Forum Moderators: open
I have a non-commercial .com site hosted in the UK. It uses XHTML 1.0 Transitional, with charset ISO-8859-1. I am proposing to make a duplicate of part of the site which should be readable to the majority of Chinese users and also Asian search engines. The pages contain mainly images and very little text, so translation is not an issue. The new pages will be written in Mandarin using Simplified Characters.
My question is, what encoding is best? And how do I implement it?
The &#****x; codes are the easiest because I can create them with Word 2000. They seem to render correctly in all the browsers I have tried no matter what encoding I set on the page. However I am based in the UK, so I don't know if this would be the case in Asia.

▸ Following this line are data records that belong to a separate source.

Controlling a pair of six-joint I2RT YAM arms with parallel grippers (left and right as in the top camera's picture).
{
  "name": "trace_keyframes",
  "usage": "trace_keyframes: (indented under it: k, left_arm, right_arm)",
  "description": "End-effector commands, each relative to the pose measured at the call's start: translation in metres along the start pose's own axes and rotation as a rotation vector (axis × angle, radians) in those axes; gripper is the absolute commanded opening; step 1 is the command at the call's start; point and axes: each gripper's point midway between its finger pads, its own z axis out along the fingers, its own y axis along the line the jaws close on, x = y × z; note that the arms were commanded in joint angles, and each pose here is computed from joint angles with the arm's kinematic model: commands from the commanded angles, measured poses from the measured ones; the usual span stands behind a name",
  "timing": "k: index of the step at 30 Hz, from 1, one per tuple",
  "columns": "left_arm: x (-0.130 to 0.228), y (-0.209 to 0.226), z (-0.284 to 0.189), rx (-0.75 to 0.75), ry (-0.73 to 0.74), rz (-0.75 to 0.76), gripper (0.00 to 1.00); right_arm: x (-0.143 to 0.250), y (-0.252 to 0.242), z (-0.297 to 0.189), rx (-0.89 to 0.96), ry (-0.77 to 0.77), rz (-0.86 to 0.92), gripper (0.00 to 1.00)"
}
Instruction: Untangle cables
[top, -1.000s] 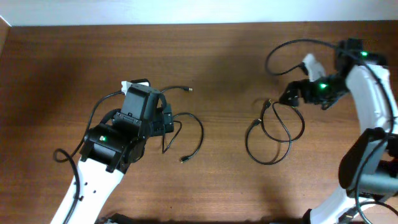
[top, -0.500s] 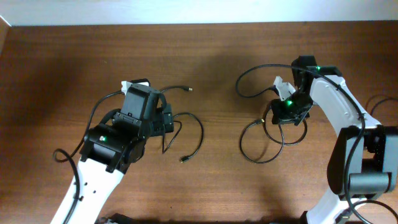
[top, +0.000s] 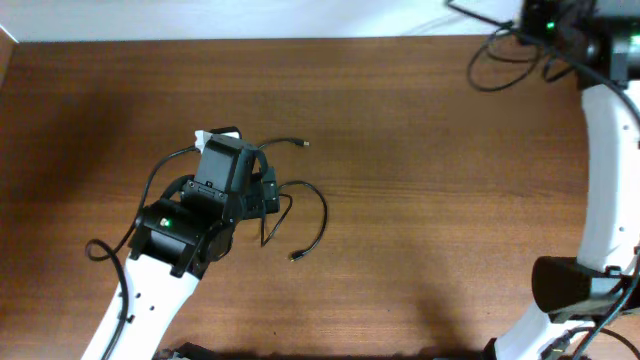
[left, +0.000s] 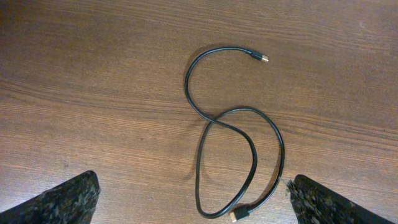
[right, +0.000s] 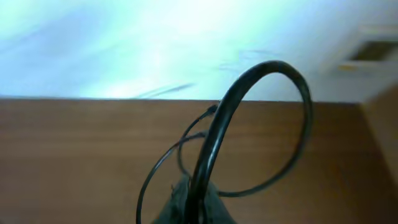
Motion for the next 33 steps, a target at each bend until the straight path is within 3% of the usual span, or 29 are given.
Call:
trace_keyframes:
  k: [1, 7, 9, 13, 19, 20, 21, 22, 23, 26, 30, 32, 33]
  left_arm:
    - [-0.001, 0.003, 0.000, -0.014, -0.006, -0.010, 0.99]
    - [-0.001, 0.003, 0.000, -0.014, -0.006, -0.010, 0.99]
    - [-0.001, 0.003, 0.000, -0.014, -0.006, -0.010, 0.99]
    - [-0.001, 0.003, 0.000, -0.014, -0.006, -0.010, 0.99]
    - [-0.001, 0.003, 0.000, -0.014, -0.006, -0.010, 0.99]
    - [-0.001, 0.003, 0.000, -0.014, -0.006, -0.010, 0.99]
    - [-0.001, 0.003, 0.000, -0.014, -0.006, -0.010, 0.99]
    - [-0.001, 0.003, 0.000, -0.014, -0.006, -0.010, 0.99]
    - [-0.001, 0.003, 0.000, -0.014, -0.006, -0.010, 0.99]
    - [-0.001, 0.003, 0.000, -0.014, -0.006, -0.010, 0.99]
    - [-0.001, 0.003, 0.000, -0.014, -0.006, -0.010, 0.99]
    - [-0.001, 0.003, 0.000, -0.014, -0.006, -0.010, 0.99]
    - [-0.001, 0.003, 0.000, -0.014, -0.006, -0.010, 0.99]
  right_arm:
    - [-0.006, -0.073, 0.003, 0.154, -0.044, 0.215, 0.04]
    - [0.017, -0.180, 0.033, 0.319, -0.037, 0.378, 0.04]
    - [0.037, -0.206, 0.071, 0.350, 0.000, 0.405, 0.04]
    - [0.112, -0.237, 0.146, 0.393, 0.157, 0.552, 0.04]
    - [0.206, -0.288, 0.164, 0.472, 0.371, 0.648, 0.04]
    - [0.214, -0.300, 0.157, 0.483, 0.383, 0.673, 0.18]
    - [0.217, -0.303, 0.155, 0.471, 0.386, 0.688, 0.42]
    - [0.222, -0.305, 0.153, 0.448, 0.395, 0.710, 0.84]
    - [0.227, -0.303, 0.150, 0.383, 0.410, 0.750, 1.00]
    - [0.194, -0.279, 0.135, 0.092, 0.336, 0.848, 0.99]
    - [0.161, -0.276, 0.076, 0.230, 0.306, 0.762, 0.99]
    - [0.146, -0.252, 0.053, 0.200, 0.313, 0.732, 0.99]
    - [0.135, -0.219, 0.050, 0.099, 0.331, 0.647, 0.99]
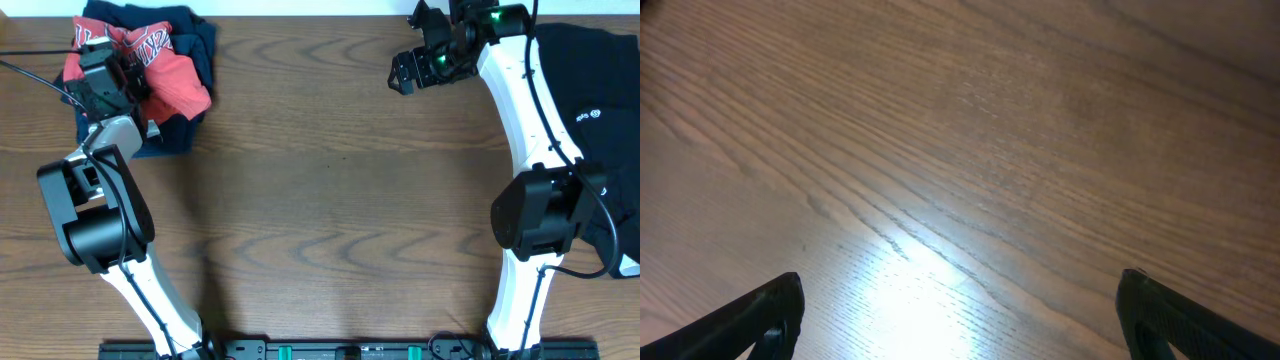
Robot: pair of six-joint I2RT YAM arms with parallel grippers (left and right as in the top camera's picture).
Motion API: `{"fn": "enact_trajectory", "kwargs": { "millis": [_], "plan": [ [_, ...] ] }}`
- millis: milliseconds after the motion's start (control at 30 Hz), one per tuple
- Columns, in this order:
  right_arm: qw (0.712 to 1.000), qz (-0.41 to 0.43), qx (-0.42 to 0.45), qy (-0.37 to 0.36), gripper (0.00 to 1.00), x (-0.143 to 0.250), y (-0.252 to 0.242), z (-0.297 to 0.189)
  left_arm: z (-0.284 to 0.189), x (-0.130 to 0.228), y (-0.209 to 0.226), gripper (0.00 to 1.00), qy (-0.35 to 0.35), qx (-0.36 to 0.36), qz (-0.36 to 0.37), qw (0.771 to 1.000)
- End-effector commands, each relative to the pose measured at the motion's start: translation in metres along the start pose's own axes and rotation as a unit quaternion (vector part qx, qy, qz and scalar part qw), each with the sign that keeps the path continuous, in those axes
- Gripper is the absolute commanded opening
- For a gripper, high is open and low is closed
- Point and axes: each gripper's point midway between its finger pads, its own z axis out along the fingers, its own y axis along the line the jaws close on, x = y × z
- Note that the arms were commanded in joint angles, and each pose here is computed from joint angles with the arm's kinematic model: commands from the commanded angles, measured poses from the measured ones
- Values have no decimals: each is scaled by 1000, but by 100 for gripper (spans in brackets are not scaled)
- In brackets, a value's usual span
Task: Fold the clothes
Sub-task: 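Lower the red shirt onto the navy stack and adjust it with the left gripper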
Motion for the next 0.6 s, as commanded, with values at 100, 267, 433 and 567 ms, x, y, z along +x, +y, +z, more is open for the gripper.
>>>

If this is the way to go, what do I set my encoding to?
The obvious alternative is BG2312. But if this is the way to go, is there an easy method of conversion from characters produced on Word 2000? Do I also have to save the pages in any special way? (They are all .php)
If BG2312 is the way to go, what do I declare in my pages? I have tried various combinations, but nothing seems to automatically set my browser to the correct encoding. My current header is:
<!DOCTYPE html PUBLIC "-//W3C//DTD XHTML 1.0 Transitional//EN"

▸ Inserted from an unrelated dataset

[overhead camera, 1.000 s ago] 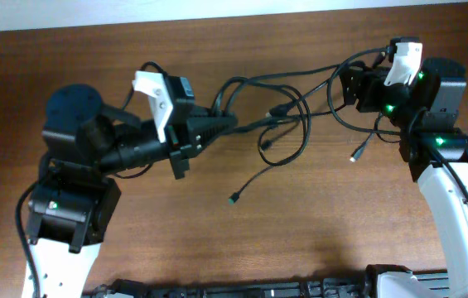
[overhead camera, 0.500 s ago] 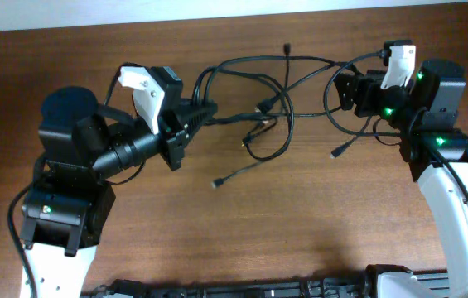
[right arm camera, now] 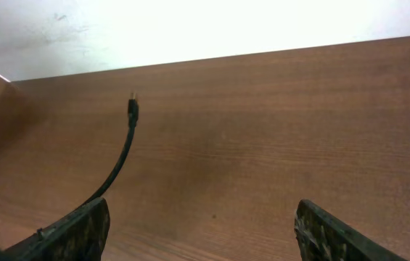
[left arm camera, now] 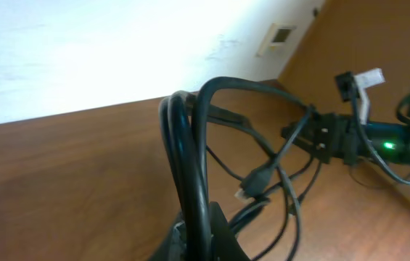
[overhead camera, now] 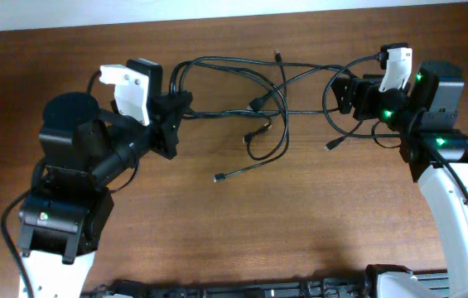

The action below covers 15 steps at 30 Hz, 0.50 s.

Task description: Untangle cables

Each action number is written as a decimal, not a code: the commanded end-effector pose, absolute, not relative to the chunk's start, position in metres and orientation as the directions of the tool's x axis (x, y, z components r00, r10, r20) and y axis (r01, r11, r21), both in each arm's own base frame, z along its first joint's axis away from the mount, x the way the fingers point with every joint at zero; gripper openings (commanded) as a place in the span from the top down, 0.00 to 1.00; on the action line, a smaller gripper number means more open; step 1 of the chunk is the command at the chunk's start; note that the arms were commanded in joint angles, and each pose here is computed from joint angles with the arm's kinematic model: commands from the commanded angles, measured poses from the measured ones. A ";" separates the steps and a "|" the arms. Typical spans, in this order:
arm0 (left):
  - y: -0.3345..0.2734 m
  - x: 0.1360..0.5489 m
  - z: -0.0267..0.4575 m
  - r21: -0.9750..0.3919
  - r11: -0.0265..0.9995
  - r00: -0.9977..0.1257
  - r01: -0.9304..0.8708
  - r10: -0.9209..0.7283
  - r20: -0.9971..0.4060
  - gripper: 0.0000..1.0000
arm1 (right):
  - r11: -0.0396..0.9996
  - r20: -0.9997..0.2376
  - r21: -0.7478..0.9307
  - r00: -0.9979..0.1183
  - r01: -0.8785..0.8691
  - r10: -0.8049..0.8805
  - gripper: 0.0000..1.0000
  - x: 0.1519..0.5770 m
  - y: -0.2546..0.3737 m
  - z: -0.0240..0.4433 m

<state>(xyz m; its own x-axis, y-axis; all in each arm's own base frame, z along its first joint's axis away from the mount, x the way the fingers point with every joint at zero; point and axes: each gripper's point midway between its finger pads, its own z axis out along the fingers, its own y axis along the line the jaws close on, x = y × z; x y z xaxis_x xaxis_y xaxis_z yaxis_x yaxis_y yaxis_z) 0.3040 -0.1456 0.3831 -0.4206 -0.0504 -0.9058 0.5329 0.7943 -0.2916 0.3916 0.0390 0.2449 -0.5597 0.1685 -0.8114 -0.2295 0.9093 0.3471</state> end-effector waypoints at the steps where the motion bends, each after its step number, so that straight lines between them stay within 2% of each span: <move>1: -0.116 0.309 0.392 -0.298 0.877 -0.399 0.377 -0.137 -0.907 1.00 | 0.927 -0.829 0.315 -0.535 -0.204 0.164 0.22 0.392 0.029 0.253; 6: -0.117 0.306 0.385 -0.314 0.872 -0.429 0.375 -0.137 -0.893 1.00 | 0.917 -0.827 0.329 -0.538 -0.226 0.164 0.22 0.390 0.034 0.255; 10: -0.135 0.296 0.387 -0.347 0.813 -0.452 0.468 -0.117 -0.884 1.00 | 0.861 -0.831 0.374 -0.536 -0.343 0.148 0.22 0.382 0.055 0.264; 11: -0.138 0.294 0.386 -0.340 0.804 -0.452 0.488 -0.100 -0.887 1.00 | 0.840 -0.837 0.383 -0.528 -0.384 0.141 0.22 0.379 0.062 0.269; 15: -0.142 0.289 0.382 -0.287 0.789 -0.436 0.542 -0.028 -0.899 1.00 | 0.645 -0.918 0.331 -0.393 -0.689 0.052 0.22 0.353 0.103 0.309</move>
<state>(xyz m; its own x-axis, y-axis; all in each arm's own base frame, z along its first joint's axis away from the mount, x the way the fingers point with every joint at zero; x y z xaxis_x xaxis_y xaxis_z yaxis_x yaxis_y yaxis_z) 0.2972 -0.1412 0.3735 -0.4813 -0.0746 -0.8734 0.4889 0.8042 -0.3381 0.3813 0.0722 0.2707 -0.5039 0.1147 -0.8561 -0.4549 0.8074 0.3759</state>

"../DTD/xhtml1-transitional.dtd">
<html xmlns="http://www.w3.org/1999/xhtml" xml:lang="en" lang="en">
<head>
<meta http-equiv="Content-Type" content="text/html; charset=iso-8859-1" />
I realise I will have to change the charset, but I am unclear about the "en". In the HTML statement, do they both get replaced by zh?
Also is it necessary to include an XML declaration, such as:
<?xml version="1.0" encoding="gb2312"?>
Thanks in advance
Harry
Thanks for the reply. This is the first time I have ever had to become involved in encoding, so I am still lost.
I understand that &#****x; codes are ASCII codes. They render OK if I have my charset=iso-8859-1. They also look OK if I have charset=bg2312, but mine is all Western software and I don't know if these fonts are normally available on Chinese PCs. As I am only just starting on writing the Chinese pages, I want to make sure I get all encoding issues sorted out before I get to far.
From what you say they should render OK in Japanese PCs. As a side issue can Japanese speakers read Chinese simplified characters as Kanji, or only the traditional Chinese versions? In fact do many people read Kanji these days?
Harry
My Chinese site isn't XHTML yet, but here's what I've used:
<html lang="[b]zh[/b]">
<head>
<meta http-equiv="content-type" content="text/html;charset=[b]gb2312[/b]">
<meta http-equiv="content-language" content="[b]zh[/b]"> Your current headed declares the page English with Western European encoding. If you're going to use Chinese text on the page you're going to have to change that. Maybe one of our Chinese members could tell us the proper way to do this for XHTML.
Lots of questions, but I will do my best.
I understand that &#****x; codes are ASCII codes. They render OK if I have my charset=iso-8859-1. They also look OK if I have charset=bg2312, but mine is all Western software and I don't know if these fonts are normally available on Chinese PCs. As I am only just starting on writing the Chinese pages, I want to make sure I get all encoding issues sorted out before I get to far.
From what you say they should render OK in Japanese PCs.
As a side issue can Japanese speakers read Chinese simplified characters as Kanji, or only the traditional Chinese versions?
In fact do many people read Kanji these days?
Looking at the source of this page [linguaitaliana.com] can help you understand how these codes would work in a web page made with a simple ASCII editor.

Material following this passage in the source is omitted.